L’Ethiopie est bien connue pour être une terre de famines à répétition. En 2003, jusqu'à 15 millions de personnes, (plus d’un 1/5 des Éthiopiens) étaient encore menacés par la faim et dépendants de l'aide alimentaire internationale. Cette insécurité alimentaire chronique est liée à beaucoup de facteurs, parmi lesquels la faible productivité de l'agriculture éthiopienne.
Une personne sur 11 vivant avec le HIV/SIDA est aujourd'hui un Éthiopien.
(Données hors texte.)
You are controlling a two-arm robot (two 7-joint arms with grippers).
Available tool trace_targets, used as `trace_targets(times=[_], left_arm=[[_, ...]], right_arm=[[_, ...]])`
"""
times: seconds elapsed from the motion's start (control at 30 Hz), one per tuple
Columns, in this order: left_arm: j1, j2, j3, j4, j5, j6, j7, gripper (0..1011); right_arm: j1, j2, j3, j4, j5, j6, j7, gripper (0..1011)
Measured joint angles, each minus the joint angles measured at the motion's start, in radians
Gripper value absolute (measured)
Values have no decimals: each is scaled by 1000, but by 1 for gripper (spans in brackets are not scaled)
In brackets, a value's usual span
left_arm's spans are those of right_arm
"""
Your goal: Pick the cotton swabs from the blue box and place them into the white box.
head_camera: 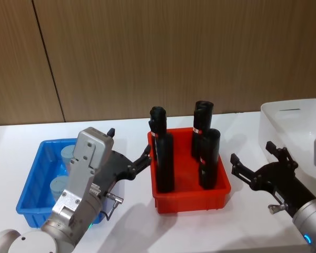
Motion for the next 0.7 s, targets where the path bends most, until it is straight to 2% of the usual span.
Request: trace_targets(times=[0.4, 0.7], left_arm=[[-1, -1, -2, 0, -1, 7, 1, 1004], [-3, -2, -16, 0, -20, 62, 42, 1004]], right_arm=[[0, 0, 0, 0, 0, 0, 0, 1002], [0, 0, 0, 0, 0, 0, 0, 1001]])
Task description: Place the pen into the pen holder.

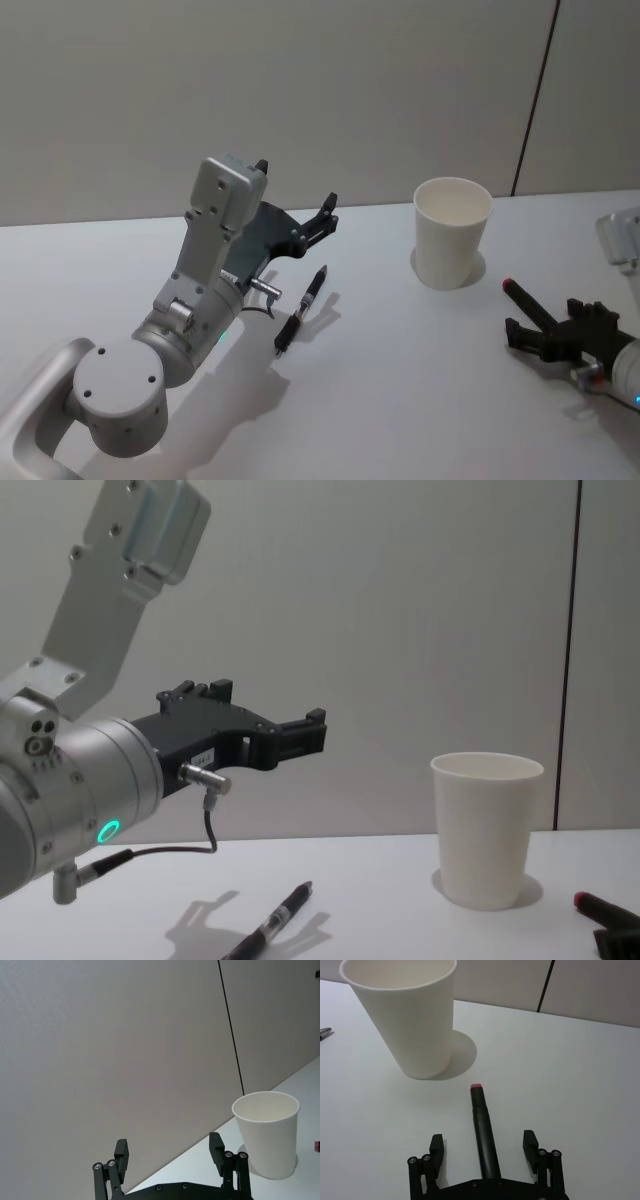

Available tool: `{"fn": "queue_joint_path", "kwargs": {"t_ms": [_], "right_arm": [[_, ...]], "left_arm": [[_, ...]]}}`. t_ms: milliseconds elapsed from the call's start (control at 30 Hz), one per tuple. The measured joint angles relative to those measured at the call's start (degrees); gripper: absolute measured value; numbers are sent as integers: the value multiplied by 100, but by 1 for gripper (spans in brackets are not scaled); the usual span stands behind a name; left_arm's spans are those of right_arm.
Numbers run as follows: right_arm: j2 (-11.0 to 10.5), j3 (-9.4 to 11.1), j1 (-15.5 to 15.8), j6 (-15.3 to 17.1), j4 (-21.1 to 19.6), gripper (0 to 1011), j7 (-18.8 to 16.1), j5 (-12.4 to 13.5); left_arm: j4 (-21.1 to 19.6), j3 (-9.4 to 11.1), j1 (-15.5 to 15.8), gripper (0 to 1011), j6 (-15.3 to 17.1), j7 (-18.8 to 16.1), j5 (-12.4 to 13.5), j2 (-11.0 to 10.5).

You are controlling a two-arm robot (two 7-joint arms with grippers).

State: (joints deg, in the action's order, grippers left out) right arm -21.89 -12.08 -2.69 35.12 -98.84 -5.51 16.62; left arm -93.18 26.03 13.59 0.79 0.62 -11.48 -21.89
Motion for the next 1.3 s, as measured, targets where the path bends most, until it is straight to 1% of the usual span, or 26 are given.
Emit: {"fn": "queue_joint_path", "kwargs": {"t_ms": [500,567,600,633,667,700,833,967,1100,1300], "right_arm": [[98,-54,-38,-8,122,998,-34,-77],[106,-61,-39,-8,131,965,-40,-80],[112,-65,-38,-9,136,922,-43,-81],[114,-68,-39,-9,139,907,-45,-81],[117,-70,-39,-9,142,863,-48,-82],[120,-74,-39,-9,146,841,-54,-82],[129,-81,-40,-9,156,785,-60,-84],[134,-85,-40,-10,167,745,-65,-88],[136,-85,-39,-10,167,727,-64,-89],[160,-72,-33,-9,171,688,46,-44]], "left_arm": [[0,0,0,1001,0,0,0,0],[0,0,0,1001,0,0,0,0],[0,0,0,1001,0,0,0,0],[0,0,0,1001,0,0,0,0],[0,0,0,1001,0,0,0,0],[0,0,0,1001,0,0,0,0],[0,0,0,1001,0,0,0,0],[0,0,0,1001,0,0,0,0],[0,0,0,1001,0,0,0,0],[0,0,0,1001,0,0,0,0]]}}
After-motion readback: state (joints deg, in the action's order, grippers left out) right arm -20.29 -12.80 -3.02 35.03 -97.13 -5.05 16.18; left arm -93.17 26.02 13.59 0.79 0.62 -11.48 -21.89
L'Ethiopie est le troisième pays au monde le plus touché par le VIH/SIDA. Addis Ababa a le plus fort taux de prévalence des villes d’Ethiopie. Dans les quartiers du projet, il y a environ 58.000 personnes qui vivent avec le VIH et 3.600 enfants qui sont des orphelins dus au SIDA. La mission d'Enda Ethiopie est de lutter contre la pauvreté et les mécanismes qui la produisent. Le VIH/SIDA est devenu l’un d’eux, en tuant le segment le plus productif de la population. Il occasionne des problèmes multi dimensionnels : économiques, sociaux, démographiques…
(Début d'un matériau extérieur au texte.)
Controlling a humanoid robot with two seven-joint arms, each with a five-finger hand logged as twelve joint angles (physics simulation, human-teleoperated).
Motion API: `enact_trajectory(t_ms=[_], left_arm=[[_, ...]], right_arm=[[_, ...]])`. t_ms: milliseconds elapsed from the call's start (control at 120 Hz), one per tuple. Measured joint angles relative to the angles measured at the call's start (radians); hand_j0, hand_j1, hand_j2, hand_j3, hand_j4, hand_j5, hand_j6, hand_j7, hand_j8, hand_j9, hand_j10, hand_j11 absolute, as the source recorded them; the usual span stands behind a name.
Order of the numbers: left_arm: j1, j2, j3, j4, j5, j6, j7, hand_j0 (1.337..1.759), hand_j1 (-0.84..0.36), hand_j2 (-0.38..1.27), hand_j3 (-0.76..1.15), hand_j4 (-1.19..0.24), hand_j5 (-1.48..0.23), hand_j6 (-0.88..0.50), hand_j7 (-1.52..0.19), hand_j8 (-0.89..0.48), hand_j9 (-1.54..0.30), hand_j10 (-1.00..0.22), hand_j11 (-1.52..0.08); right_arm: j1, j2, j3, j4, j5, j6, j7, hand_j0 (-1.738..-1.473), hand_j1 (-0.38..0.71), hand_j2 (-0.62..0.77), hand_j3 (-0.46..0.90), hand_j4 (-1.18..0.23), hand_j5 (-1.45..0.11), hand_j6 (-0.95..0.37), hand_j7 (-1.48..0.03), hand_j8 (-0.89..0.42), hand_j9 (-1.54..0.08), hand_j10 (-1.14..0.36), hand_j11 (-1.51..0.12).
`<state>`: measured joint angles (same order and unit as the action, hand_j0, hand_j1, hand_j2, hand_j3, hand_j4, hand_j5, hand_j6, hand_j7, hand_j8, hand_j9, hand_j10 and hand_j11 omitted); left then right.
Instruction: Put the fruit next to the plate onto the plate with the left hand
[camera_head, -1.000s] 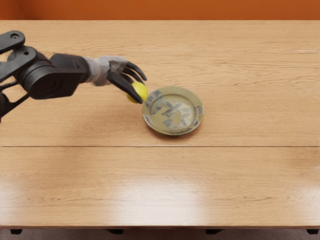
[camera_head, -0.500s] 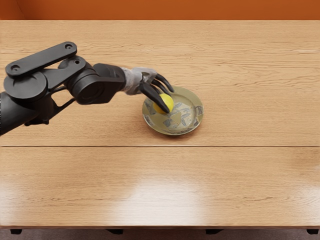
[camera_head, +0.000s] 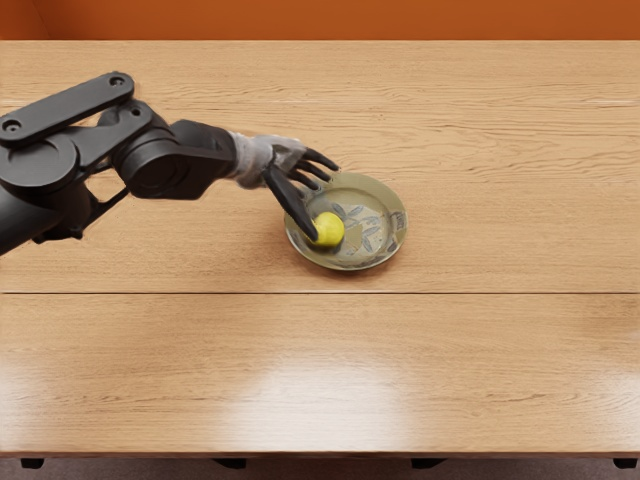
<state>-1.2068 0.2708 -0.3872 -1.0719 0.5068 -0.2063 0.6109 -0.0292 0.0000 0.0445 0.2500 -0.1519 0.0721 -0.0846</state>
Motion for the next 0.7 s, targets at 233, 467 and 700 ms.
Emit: enact_trajectory(t_ms=[233,467,700], left_arm=[[0.006,0.220,-0.100,-0.002,-0.197,-0.340,0.000,1.658,0.29,0.03,0.00,-0.06,-0.08,-0.06,-0.08,-0.05,-0.08,-0.06,-0.08],[0.082,0.461,-0.111,0.000,-0.424,-0.398,0.000,1.658,0.33,0.01,0.00,-0.02,-0.03,-0.02,-0.03,-0.02,-0.03,-0.02,-0.03],[0.228,0.647,-0.112,0.005,-0.629,-0.405,0.000,1.658,0.34,0.00,0.00,-0.01,-0.01,-0.01,-0.01,-0.01,-0.01,-0.01,-0.01]], right_arm=[[0.000,0.000,0.000,0.000,0.000,0.000,0.000,-1.658,-0.33,0.00,0.00,-0.02,-0.02,-0.02,-0.02,-0.02,-0.02,-0.02,-0.02],[0.000,0.000,0.000,0.000,0.000,0.000,0.000,-1.658,-0.33,0.00,0.00,-0.02,-0.02,-0.02,-0.02,-0.02,-0.02,-0.02,-0.02],[0.000,0.000,0.000,0.000,0.000,0.000,0.000,-1.658,-0.33,0.00,0.00,-0.02,-0.02,-0.02,-0.02,-0.02,-0.02,-0.02,-0.02]])
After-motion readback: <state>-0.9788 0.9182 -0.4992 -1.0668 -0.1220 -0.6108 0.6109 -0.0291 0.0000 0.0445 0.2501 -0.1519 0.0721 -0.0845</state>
« La nutrition n’est pas une potion magique. Elle n'arrêtera pas la mort de personnes du SIDA, mais elle peut les aider à vivre plus longtemps, à mener une vie plus confortable et plus productive. » - FAO.
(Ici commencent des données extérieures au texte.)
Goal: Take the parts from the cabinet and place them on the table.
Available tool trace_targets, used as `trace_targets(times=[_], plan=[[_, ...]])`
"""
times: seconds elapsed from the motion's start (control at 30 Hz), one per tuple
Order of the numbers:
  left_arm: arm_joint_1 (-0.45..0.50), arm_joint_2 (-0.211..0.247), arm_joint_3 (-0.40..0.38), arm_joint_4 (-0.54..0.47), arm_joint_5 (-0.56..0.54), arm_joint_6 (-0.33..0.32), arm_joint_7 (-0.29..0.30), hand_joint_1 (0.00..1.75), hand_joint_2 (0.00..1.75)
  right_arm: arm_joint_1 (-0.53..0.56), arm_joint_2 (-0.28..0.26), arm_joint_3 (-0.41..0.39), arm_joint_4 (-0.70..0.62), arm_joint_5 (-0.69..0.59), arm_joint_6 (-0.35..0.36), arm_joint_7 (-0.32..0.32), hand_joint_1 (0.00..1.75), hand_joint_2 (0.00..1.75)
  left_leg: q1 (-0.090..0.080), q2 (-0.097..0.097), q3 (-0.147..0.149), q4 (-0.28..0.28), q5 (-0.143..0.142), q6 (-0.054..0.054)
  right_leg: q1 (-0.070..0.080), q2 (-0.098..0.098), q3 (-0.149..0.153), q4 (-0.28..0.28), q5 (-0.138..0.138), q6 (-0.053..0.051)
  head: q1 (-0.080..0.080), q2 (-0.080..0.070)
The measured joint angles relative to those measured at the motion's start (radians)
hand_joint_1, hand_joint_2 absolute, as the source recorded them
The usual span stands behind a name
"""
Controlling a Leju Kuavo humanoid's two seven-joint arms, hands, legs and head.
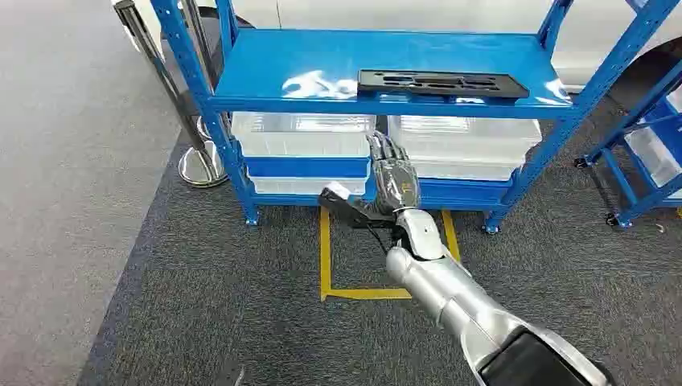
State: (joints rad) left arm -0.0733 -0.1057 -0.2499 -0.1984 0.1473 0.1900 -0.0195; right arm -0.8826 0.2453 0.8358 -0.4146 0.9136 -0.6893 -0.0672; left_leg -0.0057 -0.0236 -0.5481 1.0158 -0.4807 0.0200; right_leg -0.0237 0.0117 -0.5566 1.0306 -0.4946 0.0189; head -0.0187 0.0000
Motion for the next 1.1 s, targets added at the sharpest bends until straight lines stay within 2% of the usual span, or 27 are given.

Comme dans beaucoup de pays en voie de développement, presque 95 % des Ethiopiens atteints du VIH/SIDA vivent dans des conditions où la santé, les ressources et les médicaments sont rares. Pour eux, un régime équilibré est une manière facile et positive de répondre au VIH/SIDA. Les légumes et les fruits sont une des principales sources de micronutriments. Les études ont prouvé que les personnes ingérant le plus de micronutriments sont ceux chez qui la progression du VIH est la plus lente.
Enda Ethiopie
L'intensification de la pratique de l'agriculture urbaine dans les secteurs de projet, en particulier parmi les populations affectées et infectées par le VIH/SIDA.